◆ Dataset section ◆

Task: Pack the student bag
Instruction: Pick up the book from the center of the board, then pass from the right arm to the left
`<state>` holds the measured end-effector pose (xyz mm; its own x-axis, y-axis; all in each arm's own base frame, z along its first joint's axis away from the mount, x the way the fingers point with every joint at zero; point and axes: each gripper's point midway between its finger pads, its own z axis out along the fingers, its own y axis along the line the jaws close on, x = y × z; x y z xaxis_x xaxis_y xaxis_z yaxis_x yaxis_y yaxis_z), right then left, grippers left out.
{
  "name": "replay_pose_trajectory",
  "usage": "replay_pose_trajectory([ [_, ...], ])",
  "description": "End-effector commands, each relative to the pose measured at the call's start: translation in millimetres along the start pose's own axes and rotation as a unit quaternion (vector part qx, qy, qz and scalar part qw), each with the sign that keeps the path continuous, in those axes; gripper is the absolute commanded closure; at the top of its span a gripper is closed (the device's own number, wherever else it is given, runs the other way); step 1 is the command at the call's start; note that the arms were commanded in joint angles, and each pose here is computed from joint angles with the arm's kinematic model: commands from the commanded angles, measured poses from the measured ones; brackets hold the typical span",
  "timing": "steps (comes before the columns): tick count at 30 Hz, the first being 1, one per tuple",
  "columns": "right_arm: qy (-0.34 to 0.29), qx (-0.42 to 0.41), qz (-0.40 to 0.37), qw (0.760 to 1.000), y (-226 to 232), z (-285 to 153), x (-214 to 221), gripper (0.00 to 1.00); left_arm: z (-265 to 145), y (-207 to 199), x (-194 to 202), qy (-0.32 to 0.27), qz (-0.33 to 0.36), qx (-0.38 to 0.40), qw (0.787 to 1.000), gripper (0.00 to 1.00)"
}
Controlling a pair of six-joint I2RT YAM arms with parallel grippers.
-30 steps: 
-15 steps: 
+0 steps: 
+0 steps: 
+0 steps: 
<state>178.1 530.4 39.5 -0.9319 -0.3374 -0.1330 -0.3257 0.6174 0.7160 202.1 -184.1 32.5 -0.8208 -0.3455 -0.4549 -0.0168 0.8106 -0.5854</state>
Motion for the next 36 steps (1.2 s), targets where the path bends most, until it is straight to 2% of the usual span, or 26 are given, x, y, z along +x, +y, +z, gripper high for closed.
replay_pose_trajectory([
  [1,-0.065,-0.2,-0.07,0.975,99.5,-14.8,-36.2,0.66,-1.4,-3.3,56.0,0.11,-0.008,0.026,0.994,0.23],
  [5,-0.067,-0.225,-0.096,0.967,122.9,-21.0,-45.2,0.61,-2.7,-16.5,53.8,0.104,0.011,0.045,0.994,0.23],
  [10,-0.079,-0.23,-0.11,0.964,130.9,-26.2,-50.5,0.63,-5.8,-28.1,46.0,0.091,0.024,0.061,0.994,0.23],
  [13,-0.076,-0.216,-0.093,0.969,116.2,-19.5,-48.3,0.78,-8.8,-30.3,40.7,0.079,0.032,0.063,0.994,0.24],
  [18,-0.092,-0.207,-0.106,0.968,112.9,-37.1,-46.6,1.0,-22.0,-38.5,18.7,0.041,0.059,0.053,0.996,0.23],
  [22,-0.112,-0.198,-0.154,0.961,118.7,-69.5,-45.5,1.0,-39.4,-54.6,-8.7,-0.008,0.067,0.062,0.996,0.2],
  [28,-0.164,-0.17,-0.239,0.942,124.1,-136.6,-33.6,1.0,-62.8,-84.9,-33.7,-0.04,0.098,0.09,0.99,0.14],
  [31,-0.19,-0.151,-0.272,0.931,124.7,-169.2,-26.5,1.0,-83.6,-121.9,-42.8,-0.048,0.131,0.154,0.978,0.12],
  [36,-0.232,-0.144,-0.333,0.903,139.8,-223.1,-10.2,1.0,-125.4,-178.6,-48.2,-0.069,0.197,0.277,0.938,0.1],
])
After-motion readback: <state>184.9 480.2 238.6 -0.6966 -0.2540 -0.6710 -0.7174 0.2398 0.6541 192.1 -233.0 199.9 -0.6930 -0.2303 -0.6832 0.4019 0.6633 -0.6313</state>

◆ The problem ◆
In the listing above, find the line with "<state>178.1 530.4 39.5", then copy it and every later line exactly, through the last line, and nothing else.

◆ Answer space ◆
<state>178.1 530.4 39.5 -0.9319 -0.3374 -0.1330 -0.3257 0.6174 0.7160 202.1 -184.1 32.5 -0.8208 -0.3455 -0.4549 -0.0168 0.8106 -0.5854</state>
Motion for the next 36 steps (1.2 s), targets where the path bends most, until it is straight to 2% of the usual span, or 26 are given, x, y, z along +x, +y, +z, gripper high for closed.
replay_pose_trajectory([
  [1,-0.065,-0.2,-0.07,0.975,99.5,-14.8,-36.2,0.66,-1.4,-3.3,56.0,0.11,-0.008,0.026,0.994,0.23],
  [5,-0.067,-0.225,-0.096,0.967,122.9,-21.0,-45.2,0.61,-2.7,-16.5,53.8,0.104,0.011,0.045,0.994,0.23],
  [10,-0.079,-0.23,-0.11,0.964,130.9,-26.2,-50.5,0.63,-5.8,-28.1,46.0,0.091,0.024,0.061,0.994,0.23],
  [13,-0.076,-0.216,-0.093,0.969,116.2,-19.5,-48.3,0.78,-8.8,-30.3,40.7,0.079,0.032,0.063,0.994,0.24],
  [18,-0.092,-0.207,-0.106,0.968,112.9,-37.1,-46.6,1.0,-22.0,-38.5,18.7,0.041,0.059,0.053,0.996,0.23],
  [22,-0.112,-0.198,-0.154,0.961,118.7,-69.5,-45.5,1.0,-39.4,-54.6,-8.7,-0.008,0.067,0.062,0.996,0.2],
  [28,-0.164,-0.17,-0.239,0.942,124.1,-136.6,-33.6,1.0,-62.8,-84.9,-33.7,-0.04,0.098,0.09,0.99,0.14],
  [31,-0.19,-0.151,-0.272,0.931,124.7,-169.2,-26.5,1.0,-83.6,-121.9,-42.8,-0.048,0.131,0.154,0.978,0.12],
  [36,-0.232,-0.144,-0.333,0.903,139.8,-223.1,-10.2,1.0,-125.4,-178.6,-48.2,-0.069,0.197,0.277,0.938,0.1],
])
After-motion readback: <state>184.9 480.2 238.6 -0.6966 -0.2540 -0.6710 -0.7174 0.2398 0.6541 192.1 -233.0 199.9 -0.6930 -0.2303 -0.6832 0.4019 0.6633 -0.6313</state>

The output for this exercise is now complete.